Lemons are acidic to the taste, but are alkaline forming in the body. In fact they are one of the most alkaline forming foods that make them great for balancing a highly acidic condition in the body. Lemons are a favorite all over the world and an essential food in kitchens around the world. The lemon is a wonderful stimulant to the liver and is a dissolvent of uric acid and other poisons liquefies the bile.
The lemon peel contains the potent phytonutrient tangeretin, which has been proven to be effective for brain disorders like Parkinson’s disease. Lemon is high in vitamin C and other antioxidants can help the immune system battle germs that cause a cold or flu. Maintaining a healthy diet high in fruits and vegetables is especially important during the winter months when physical activity levels tend to drop.
Why is ginger good for the health and his health benefits?
Ginger is an ancient wonder spice and is given the status of a “natural medicine chest” in ancient Ayurvedic medicine. That is because this wonder spice has time-tested, digestion-friendly properties, in addition to its numerous other health benefits. Using ginger improves the absorption and assimilation of essential nutrients in the body. Ginger clears the ‘microcirculatory channels’ of the body, including the clearing your sinuses that can flare up seasonally or during colder months.

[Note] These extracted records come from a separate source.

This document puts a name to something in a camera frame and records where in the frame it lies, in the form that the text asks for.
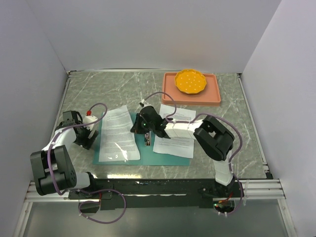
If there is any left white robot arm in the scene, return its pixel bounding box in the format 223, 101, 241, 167
30, 111, 99, 198

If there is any pink rectangular tray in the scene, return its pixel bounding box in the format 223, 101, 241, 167
161, 70, 221, 107

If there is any silver folder clip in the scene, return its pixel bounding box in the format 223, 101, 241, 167
144, 132, 151, 146

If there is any orange dotted plate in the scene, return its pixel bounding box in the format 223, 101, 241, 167
174, 69, 207, 95

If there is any printed paper sheet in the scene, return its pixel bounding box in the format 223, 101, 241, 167
98, 105, 140, 163
153, 108, 196, 158

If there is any teal file folder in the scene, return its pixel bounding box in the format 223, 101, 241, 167
92, 121, 190, 166

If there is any printed paper sheet bottom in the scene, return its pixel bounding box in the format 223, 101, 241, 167
153, 108, 196, 158

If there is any aluminium frame rail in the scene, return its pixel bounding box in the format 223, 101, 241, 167
24, 179, 285, 202

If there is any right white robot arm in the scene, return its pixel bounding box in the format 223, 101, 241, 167
130, 105, 235, 197

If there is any printed paper sheet top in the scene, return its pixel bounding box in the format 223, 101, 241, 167
98, 105, 140, 163

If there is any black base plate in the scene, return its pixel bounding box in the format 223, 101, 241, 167
68, 179, 244, 210

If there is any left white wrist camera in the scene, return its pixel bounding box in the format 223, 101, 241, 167
82, 110, 98, 131

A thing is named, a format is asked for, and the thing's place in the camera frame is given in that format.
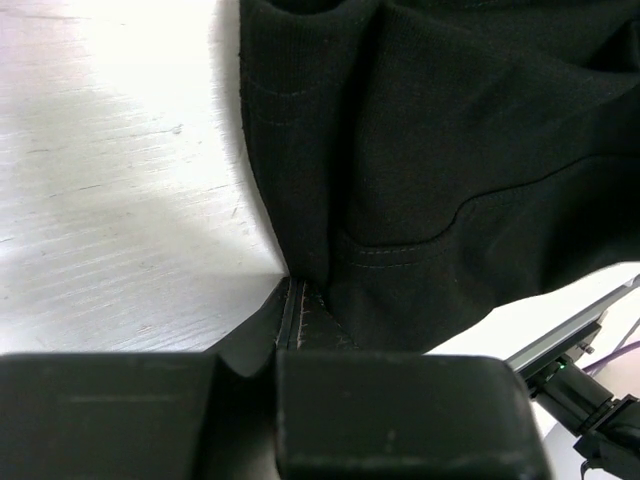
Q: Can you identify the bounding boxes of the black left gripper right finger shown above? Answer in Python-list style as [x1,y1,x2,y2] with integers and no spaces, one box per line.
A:
[274,280,552,479]

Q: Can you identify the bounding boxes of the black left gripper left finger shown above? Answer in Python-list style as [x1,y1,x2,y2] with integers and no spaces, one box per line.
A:
[1,279,295,479]

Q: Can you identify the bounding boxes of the black skirt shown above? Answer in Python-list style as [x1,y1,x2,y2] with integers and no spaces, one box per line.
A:
[239,1,639,352]

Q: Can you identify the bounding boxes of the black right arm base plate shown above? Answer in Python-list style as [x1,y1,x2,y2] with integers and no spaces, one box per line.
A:
[520,330,639,479]

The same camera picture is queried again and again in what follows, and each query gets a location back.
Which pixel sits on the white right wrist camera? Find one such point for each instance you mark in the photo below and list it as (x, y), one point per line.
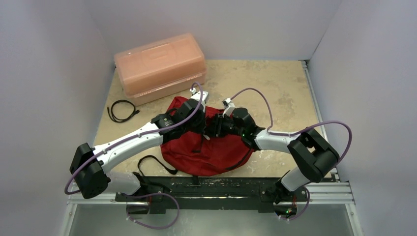
(229, 107)

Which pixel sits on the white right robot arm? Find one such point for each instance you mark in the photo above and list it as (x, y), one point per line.
(313, 155)

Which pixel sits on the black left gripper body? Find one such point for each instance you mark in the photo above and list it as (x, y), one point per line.
(197, 127)

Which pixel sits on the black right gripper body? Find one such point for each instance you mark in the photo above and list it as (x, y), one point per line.
(220, 123)

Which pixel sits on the translucent pink storage box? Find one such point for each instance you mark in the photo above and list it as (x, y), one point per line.
(161, 68)

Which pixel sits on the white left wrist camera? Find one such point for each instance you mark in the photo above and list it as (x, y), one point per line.
(200, 95)

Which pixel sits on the red backpack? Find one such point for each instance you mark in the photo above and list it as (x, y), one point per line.
(194, 154)

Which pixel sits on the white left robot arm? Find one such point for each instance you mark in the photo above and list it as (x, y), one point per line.
(91, 167)

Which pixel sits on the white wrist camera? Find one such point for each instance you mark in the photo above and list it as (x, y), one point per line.
(200, 95)
(229, 107)

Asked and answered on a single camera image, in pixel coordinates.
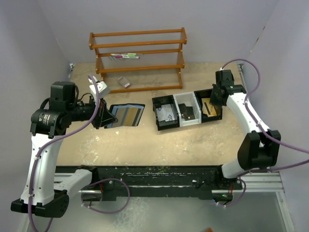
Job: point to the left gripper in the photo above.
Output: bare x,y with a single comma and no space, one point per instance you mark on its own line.
104,117

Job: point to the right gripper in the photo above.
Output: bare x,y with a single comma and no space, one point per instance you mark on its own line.
213,100

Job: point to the gold credit card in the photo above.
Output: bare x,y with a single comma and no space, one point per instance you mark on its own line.
127,116
206,106

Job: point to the dark credit card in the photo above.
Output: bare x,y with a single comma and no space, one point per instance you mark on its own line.
187,112

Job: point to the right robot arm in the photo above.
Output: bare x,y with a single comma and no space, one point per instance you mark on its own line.
257,151

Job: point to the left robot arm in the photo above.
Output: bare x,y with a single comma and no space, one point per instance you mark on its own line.
41,196

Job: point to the silver cards in bin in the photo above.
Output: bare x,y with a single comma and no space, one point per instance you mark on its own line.
165,113

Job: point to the black right bin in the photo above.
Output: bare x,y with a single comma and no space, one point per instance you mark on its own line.
206,93

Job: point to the black bin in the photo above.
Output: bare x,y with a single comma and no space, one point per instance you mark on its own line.
162,125
206,93

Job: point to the wooden block in bin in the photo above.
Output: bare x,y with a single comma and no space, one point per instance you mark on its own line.
215,111

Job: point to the white middle bin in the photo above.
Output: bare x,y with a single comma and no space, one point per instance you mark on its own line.
188,99

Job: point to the small grey box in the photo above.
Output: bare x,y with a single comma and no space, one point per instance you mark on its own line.
124,82

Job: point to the black left bin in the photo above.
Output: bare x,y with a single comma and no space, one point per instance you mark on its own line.
162,125

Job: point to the wooden three-tier rack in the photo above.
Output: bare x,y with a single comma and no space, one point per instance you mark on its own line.
103,50

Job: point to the coloured pens on rack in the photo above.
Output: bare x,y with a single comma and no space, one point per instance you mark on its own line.
116,56

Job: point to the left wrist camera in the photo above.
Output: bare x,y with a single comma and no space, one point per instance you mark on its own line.
98,88

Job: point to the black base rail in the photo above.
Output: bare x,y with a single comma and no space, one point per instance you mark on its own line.
202,182

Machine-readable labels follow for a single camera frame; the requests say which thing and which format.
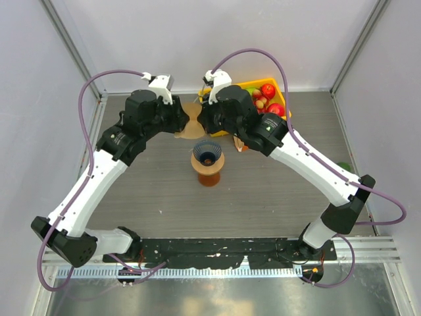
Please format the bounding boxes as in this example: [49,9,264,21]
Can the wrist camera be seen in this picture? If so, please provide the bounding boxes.
[204,69,232,105]
[142,72,174,105]

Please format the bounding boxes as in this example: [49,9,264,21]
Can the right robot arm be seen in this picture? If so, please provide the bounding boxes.
[198,85,376,259]

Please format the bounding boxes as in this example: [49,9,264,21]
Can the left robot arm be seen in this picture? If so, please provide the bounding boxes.
[31,90,189,268]

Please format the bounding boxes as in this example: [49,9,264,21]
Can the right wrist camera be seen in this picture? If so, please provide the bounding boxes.
[204,69,232,105]

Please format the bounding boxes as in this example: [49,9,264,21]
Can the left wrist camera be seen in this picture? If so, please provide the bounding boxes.
[142,72,174,105]

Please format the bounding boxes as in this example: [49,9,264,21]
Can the orange glass carafe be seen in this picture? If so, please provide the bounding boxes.
[197,172,220,187]

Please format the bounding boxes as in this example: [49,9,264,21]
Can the white cable duct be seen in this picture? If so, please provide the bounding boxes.
[72,265,302,279]

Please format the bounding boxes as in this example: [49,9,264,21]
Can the red apple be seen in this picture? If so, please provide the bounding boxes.
[266,103,285,117]
[260,84,276,100]

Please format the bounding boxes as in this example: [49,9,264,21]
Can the green apple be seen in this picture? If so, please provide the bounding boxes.
[246,88,262,98]

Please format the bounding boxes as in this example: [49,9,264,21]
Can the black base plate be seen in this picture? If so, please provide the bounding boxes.
[115,238,337,270]

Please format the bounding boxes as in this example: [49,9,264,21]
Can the blue plastic dripper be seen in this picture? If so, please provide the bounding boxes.
[193,140,222,167]

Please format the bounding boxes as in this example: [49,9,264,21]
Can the red apple front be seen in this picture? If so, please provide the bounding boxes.
[266,103,285,117]

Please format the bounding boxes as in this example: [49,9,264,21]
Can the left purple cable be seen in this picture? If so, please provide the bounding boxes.
[36,69,168,292]

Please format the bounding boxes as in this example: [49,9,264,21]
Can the red apple back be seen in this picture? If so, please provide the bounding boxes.
[260,84,276,100]

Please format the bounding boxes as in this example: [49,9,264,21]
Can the brown paper coffee filter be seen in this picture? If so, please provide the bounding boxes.
[174,103,206,140]

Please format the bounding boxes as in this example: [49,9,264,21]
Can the yellow plastic tray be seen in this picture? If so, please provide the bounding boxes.
[198,78,286,137]

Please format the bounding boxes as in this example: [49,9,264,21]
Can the wooden ring collar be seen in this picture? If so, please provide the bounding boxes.
[191,153,225,176]

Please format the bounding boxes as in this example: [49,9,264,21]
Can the green object at right edge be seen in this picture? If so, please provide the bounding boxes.
[337,162,352,172]

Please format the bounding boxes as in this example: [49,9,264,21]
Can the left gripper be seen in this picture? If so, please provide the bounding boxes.
[143,93,189,140]

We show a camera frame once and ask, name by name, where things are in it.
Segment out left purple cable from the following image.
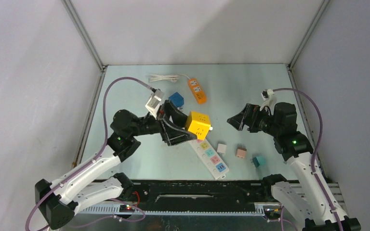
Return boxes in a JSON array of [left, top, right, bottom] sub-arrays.
[[25, 77, 157, 231]]

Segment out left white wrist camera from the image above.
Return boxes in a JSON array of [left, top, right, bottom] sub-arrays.
[[145, 89, 164, 118]]

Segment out blue cube socket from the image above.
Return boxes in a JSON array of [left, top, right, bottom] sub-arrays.
[[168, 92, 185, 110]]

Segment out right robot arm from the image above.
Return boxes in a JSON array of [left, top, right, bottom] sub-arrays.
[[227, 103, 361, 231]]

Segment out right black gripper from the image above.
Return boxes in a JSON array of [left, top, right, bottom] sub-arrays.
[[227, 103, 281, 137]]

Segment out teal plug adapter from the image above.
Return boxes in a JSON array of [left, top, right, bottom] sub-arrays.
[[252, 155, 266, 167]]

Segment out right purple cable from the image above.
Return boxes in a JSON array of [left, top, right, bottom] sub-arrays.
[[273, 88, 345, 231]]

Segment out white plug adapter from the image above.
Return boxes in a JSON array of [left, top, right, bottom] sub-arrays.
[[216, 143, 227, 157]]

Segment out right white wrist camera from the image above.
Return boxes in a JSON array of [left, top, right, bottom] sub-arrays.
[[260, 89, 275, 110]]

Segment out purple cable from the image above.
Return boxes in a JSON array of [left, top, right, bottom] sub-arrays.
[[273, 88, 345, 231], [25, 77, 157, 231]]

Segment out white coiled cord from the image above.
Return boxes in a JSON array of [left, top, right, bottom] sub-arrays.
[[149, 73, 192, 84]]

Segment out yellow cube socket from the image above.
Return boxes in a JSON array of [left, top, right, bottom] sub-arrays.
[[185, 111, 213, 140]]

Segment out white multicolour power strip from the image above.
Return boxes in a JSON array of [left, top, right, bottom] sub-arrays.
[[188, 140, 229, 180]]

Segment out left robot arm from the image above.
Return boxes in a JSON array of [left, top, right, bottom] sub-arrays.
[[35, 100, 197, 230]]

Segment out pink plug adapter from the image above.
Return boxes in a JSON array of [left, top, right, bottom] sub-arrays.
[[235, 146, 247, 159]]

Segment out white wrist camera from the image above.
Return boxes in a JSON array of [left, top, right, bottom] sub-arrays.
[[260, 89, 275, 110], [145, 89, 164, 118]]

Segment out orange power strip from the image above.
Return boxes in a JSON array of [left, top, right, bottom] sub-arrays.
[[188, 78, 207, 104]]

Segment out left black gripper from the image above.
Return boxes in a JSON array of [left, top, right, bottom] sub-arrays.
[[129, 100, 198, 145]]

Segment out grey cable duct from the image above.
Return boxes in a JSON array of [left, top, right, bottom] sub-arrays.
[[86, 204, 265, 218]]

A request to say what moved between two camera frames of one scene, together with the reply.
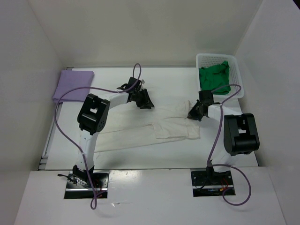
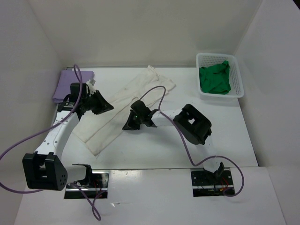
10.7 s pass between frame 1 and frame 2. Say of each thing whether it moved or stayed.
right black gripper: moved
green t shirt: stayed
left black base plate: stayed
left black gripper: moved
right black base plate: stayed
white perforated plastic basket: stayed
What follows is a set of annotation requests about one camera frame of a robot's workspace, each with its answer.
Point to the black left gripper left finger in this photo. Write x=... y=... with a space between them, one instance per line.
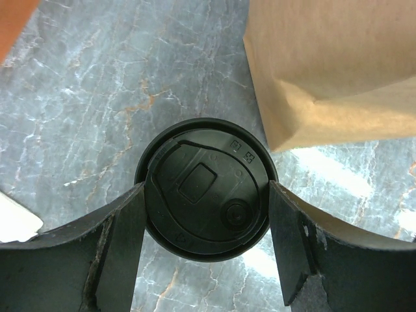
x=89 y=264

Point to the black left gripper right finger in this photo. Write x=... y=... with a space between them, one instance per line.
x=327 y=264

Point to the black plastic cup lid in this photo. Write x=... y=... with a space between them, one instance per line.
x=206 y=189

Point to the brown paper bag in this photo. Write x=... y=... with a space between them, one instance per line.
x=332 y=72

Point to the white wrapped straw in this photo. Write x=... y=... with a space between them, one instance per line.
x=17 y=223

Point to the orange compartment tray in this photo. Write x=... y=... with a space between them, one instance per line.
x=14 y=16

Why is honey good for the health and his health benefits?
Honey is a sweet liquid produced by honey bees using nectar from flowers through a process of regurgitation and evaporation. Honey contains flavonoids, antioxidants which help reduce the risk of some cancers and heart disease. Recent research shows that honey treatment may help disorders such as ulcers and bacterial gastroenteritis. Honey helps with coughs, particularly buckwheat honey. In a study of 110 children, a single dose of buckwheat honey was just as effective as a single dose of dextromethorphan in relieving nocturnal cough and allowing proper sleep.
Why is cinnamon good for the health and his health benefits?
Although available throughout the year, the fragrant, sweet and warm taste of cinnamon is a perfect spice to use during the winter months. Cinnamon has a long history both as a spice and as a medicine. It is the brown bark of the cinnamon tree, which is available in its dried tubular form known as a quill or as ground powder. The two varieties of cinnamon, Chinese and Ceylon, have similar flavor, however the cinnamon from Ceylon is slightly sweeter, more refined and more difficult to find in local markets.
Cinnamon’s unique healing abilities come from three basic types of components in the essential oils found in its bark. These oils contain active components called cinnamaldehyde, cinnamyl acetate, and cinnamyl alcohol, plus a wide range of other volatile substances.
The cinnamaldehyde in cinnamon helps prevent unwanted clumping of blood platelets. Cinnamon’s ability to lower the release of arachidonic acid from cell membranes also puts it in the category of an “anti-inflammatory” food that can be helpful in lessening inflammation. Cinnamon’s essential oils also qualify it as an “anti-microbial” food, and cinnamon has been studied for its ability to help stop the growth of bacteria as well as fungi, including the commonly problematic yeast Candida.
Not only does consuming cinnamon improve the body’s ability to utilize blood sugar, but just smelling the wonderful odor of this sweet spice boosts brain activity!